Tout député communiste que je sois, je propose dans mon texte des critères qui sont strictement ceux définis par l'Union européenne. L'un des trois critères définis par l'Union européenne est celui de l'équité fiscale. Dans ma proposition, j'ai traduit cette notion en m'appuyant sur le concept de « pratiques fiscales dommageables ». Ce ne serait pas assez précis ? Au contraire, ce l'est peut-être trop. Les sept critères dont je me sers pour définir ces dernières sont eux-mêmes directement inspirés du code de conduite signé par les États membres de l'Union européenne en 1997. Ils sont donc loin d'avoir été dictés par un journaliste économique de L'Humanité ! Je n'ai vraiment rien inventé. Je me contente seulement d'inscrire dans le droit ces engagements pris par les États membres.

Si nous sommes ainsi assez précis sur certains domaines, nous manquons de précisions dans d'autres. Les sanctions prévues ne pourraient-elles en effet être adaptées, si elles sont trop fortes, ou du moins trop fortes au regard de tel ou tel comportement incriminé ? En effet, ce qui me semble le plus grave, c'est de permettre à des bénéfices d'être défiscalisés offshore. Voilà le pire. Mais reconnaître un statut de non-résident fiscal me paraît appeler des sanctions moindres. Il y a donc une graduation à effectuer.

J'espère en tout cas que ce texte recueillera une quasi-unanimité, qu'il sera accepté par le Gouvernement et intégré à son projet de loi.

Je reviens sur l'aspect bancaire. La notion de liberté d'entreprendre domine le droit constitutionnel, exposant la proposition de loi à une censure possible du Conseil constitutionnel.

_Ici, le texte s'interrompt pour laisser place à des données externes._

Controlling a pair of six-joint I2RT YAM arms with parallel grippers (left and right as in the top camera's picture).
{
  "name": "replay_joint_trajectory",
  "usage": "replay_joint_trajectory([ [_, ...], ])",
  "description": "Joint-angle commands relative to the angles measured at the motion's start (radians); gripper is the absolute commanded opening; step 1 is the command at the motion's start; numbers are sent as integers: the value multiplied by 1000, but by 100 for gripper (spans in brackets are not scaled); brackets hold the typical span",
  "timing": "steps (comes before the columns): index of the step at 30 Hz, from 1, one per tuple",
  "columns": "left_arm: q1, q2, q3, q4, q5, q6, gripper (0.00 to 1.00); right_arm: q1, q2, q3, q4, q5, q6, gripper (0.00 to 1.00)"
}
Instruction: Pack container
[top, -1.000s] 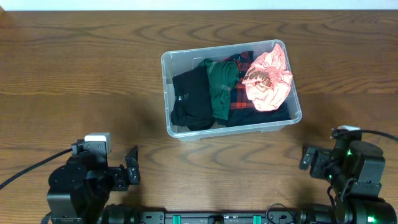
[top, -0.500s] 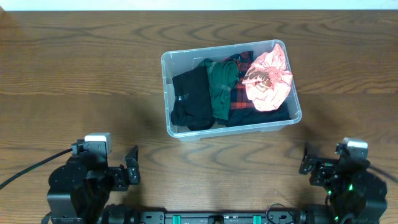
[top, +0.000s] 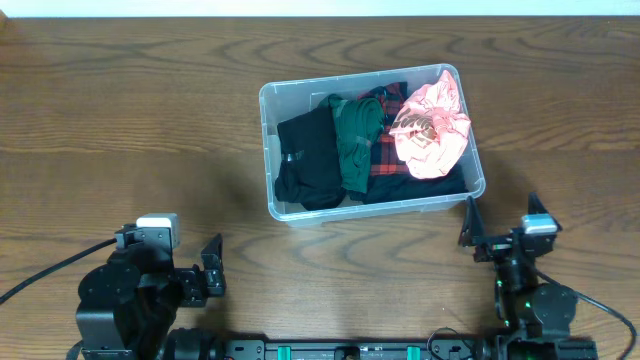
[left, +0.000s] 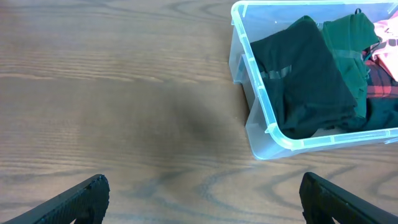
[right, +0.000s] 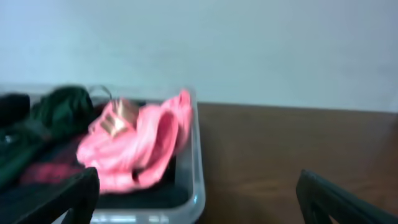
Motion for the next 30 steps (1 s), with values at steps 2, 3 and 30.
replay_joint_trajectory([
  [2, -2, -2, -4, 0, 7, -6, 98, 19, -7, -7, 6, 18, -39, 99],
  [3, -2, -2, -4, 0, 7, -6, 98, 19, -7, -7, -4, 18, -39, 99],
  [30, -2, -13, -8, -4, 7, -6, 98, 19, -5, -7, -56, 18, -39, 99],
])
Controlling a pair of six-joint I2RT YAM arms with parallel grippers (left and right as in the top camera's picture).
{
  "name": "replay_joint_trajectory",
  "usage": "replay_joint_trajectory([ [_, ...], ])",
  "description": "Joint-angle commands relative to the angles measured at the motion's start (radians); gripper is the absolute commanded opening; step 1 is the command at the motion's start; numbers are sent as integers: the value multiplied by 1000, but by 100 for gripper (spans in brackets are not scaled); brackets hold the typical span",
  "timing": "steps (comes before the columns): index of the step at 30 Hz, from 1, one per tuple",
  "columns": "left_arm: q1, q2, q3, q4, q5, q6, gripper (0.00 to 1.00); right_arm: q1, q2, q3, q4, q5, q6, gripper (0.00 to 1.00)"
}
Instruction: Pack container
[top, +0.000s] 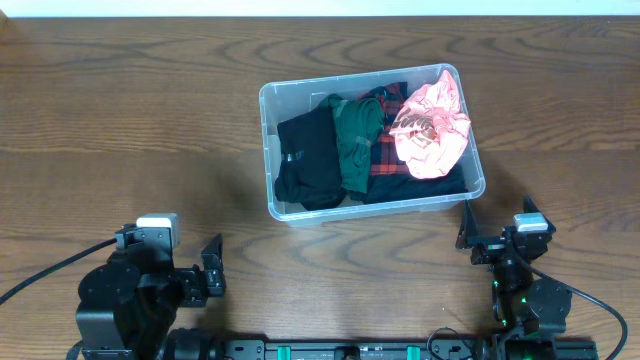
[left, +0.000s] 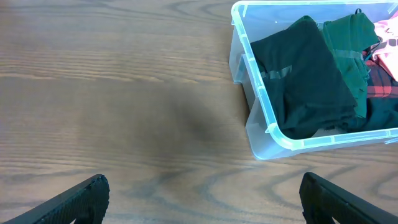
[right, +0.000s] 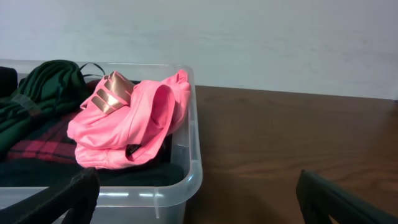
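A clear plastic container (top: 268, 150) stands at mid-table, holding a black garment (top: 308, 160), a green one (top: 357, 135), red plaid cloth (top: 388, 160) and a pink garment (top: 430, 130) that rises above the right end. My left gripper (left: 199, 208) is open and empty over bare wood, in front of the container's (left: 261, 134) left end and well short of it. My right gripper (right: 199, 202) is open and empty, level with the table and facing the container's (right: 193, 168) near right corner. The pink garment (right: 130, 124) lies just behind that rim.
The left arm (top: 130, 295) sits at the table's front left edge and the right arm (top: 525, 295) at the front right. Brown wood (top: 120, 130) surrounds the container. A pale wall (right: 249, 37) rises behind the table's far edge.
The right gripper has shifted very slightly and its view, blurred before, is now sharp. The left arm, the container and the clothes are where they were.
At first both grippers were open near the front corners, the right one looking down on the container's right end. Then both sat nearer the front edge. Then the right gripper was level, facing the container from the front right, where it still is.
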Motion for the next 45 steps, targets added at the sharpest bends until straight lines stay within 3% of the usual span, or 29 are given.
replay_joint_trajectory([
  [1, -1, -21, -9, -6, 7, -6, 98, 18, -5, -1, -4, 6, -11, 99],
  [6, 19, -112, -83, -27, -20, 10, 98, 18, -5, -1, -4, 6, -11, 99],
  [9, 26, -196, -222, 59, -39, 10, 98, 18, -5, -1, -4, 6, -11, 99],
  [16, 48, -372, -612, 600, -39, 31, 98, 18, -5, -1, -4, 6, -11, 99],
  [23, 47, -425, -889, 1064, -42, 58, 98, 18, -5, -1, -4, 6, -11, 99],
  [30, 47, -424, -900, 952, -39, 58, 98, 18, -5, -1, -5, 6, -11, 99],
  [45, 47, -421, -900, 956, -39, 58, 98, 18, -5, -1, -5, 6, -11, 99],
])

Mais, par un amendement que je vous présenterai, j'ai justement apporté des précisions pour parer à cette éventualité. En vertu de cette disposition, les établissements bancaires pourraient exercer partout dans le monde, y compris dans les ETNC, mais comme ils doivent, en vertu de la législation bancaire française, faire remonter des informations sur leur activité ou sur leurs résultats, ils pourraient être condamnés si leurs pratiques fiscales s'avéraient dommageables.

Nous avons rencontré un lanceur d'alerte qui a travaillé pour l'Union de banques suisses (UBS). Il nous a expliqué comment les banques font pour se soustraire à leur obligation de faire remonter leurs données à l'administration fiscale nationale quand elles s'installent dans ces pays. Elles ouvrent une filiale sous forme de société anonyme – la Société générale SA, par exemple – qui relèvera du droit local et n'aura donc pas d'information à faire remonter à l'administration fiscale. Et le tour est joué.

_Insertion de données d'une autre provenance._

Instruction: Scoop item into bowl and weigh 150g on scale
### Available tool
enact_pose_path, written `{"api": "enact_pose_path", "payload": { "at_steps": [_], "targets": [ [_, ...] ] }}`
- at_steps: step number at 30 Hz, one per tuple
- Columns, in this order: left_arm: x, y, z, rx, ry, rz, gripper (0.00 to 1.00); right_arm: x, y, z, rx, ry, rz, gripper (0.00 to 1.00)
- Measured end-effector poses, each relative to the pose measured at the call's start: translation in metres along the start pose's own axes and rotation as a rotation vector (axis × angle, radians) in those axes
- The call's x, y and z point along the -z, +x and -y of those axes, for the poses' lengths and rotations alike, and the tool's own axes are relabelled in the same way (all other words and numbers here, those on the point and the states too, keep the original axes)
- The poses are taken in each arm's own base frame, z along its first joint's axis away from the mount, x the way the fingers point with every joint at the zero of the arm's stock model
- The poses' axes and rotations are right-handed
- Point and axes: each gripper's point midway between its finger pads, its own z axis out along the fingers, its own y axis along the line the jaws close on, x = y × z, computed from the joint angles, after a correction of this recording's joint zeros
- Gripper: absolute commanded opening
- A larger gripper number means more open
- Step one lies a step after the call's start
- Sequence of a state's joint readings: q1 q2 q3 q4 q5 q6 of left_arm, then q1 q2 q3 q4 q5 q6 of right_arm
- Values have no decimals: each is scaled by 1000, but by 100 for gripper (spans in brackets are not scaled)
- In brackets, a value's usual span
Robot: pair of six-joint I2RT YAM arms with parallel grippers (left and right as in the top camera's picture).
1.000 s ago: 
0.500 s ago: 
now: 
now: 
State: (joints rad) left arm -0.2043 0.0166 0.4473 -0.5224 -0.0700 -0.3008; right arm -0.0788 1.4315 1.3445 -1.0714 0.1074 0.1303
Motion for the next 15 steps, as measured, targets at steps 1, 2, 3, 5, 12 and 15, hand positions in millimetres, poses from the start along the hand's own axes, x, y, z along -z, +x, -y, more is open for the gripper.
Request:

Dans ces conditions, nous devons interdire aux banques installées dans ces pays de créer des sociétés anonymes, et faire en sorte que la totalité de leur activité remonte à l'administration fiscale, conformément au droit en vigueur, ni plus ni moins. Il faut lutter contre cette opacité qui tue notre économie et permet toutes les pratiques. Cet article prévoit donc d'interdire aux banques installées dans ces États de créer des sociétés anonymes.

Comment définir le niveau de pratiques fiscales dommageables ? Cette notion figure dans le code de conduite signé par les États de l'Union européenne en 1997, où il est question de tendre vers une harmonisation, de lutter contre les pratiques fiscales dommageables et d'éviter que des pays de l'Union européenne pratiquent des taux d'imposition de 0,5 % comme c'est actuellement le cas.

Par le biais d'un amendement, nous proposons de préciser cette notion. Nous proposons d'indiquer qu'une pratique est dommageable sur le plan fiscal quand le taux d'imposition est inférieur de plus de la moitié au taux moyen de l'Union européenne. Il s'agit d'inciter les pays de l'Union européenne à tendre vers cette moyenne – et donc vers l'harmonisation –, afin qu'il n'y ait plus d'endroits où les sociétés bénéficient d'un taux d'impôts sur les bénéfices de 0,5 %.

Voyez que le député communiste que je suis s'est largement inspiré de critères de l'Union européenne, dont j'ai combattu et continue de combattre les traités, mais dont je trouve justes les chartes et les codes de bonne conduite signés par les États membres, et que propose même d'inscrire dans notre droit, dans notre législation nationale.

Puisque tous les groupes ont salué notre démarche, adoptons ces mesures concrètes de lutte contre les paradis fiscaux.